Dica 5 – Imunidade Diplomática e Parlamentar

1. Imunidades Diplomáticas: São imunidades de direito público internacional de que desfrutam:

a) Chefes de Governo ou de Estado estrangeiros e sua família e membros de sua comitiva.

b) Embaixador e sua família.

c) Funcionários do corpo diplomático e família

d) Funcionários das organizações internacionais quando em serviço.
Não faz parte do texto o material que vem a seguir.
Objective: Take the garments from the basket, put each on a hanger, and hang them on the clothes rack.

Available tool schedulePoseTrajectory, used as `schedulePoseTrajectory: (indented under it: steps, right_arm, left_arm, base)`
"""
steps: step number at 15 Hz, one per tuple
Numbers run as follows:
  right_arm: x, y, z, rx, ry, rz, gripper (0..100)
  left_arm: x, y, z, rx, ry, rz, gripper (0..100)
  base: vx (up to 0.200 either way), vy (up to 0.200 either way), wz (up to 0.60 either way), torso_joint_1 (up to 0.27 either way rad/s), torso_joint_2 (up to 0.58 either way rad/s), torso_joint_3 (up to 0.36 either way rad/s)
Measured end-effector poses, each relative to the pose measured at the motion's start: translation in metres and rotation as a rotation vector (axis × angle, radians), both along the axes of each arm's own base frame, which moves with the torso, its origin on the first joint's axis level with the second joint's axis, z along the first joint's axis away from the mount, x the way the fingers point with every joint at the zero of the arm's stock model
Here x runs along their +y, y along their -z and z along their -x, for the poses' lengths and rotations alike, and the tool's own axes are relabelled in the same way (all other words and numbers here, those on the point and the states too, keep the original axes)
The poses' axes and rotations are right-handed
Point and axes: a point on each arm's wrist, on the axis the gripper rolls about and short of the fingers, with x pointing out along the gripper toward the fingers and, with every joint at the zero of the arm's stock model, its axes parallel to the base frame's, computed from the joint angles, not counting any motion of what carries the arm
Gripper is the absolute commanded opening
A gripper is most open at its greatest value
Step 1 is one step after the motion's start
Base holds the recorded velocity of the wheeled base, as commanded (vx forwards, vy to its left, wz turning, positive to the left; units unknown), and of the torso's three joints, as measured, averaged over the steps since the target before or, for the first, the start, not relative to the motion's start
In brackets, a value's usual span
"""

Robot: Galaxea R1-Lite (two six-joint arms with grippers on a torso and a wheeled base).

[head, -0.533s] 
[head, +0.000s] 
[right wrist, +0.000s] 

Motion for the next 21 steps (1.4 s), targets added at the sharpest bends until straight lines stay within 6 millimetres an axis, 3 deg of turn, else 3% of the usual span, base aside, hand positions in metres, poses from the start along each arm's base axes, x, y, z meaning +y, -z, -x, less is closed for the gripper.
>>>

Esta imunidade tem natureza absoluta: não importa o crime. Ficam imunes às consequências da lei brasileira, ficando sujeitos às leis dos seus países de origem. A imunidade diplomática não diz que ele não deve respeito à nossa lei. Mas se desrespeitar, não sofrerá as consequências aqui, mas no seu país. Nesta relação não entram os agentes consulares, os quais têm imunidade apenas relativa, ou seja, imunidade no que diz respeito aos delitos funcionais, cometidos em razão da função. A imunidade diplomática não impede a investigação, principalmente o flagrante, mesmo que para processamento no seu país de origem. Imunidade é prerrogativa do cargo.

Para renunciar a imunidade, tem que renunciar ao cargo. A imunidade não pode ser renunciada pelo diplomata, mas pode ser renunciada pelo país de origem. OBS.: As sedes diplomáticas são invioláveis, mas não são extensões do território estrangeiro que representam.

2. Imunidades Parlamentares: São duas as espécies: absoluta e relativa.

a) Imunidade Parlamentar Absoluta ou Material: “Art. 53. Os Deputados e Senadores são invioláveis, civil e penalmente, (Administrativa e Politicamente) por quaisquer de suas opiniões, palavras e votos.”

b) Imunidade Parlamentar Relativa ou Formal: Imunidade relativa ao foro (art. 53, § 1º, da CF): “1º Os Deputados e Senadores, desde a expedição do diploma, serão submetidos a julgamento perante o Supremo Tribunal Federal.” Findo o mandado, o processo volta. Acabou a prerrogativa. Querer continuar com o foro é privilégio e isso o Supremo não admite. O Supremo acabou com a Súmula 394. Imunidade relativa à prisão (art. 53, § 2º, da CF): “§ 2º Desde a expedição do diploma, os membros do Congresso Nacional não poderão ser presos, salvo em flagrante de crime inafiançável. Nesse caso, os autos serão remetidos dentro de vinte e quatro horas à Casa respectiva, para que, pelo voto da maioria de seus membros, resolva sobre a prisão.” Deputados e senadores são insuscetíveis de prisão provisória, mas cabe prisão definitiva. Essa é a posição do Supremo.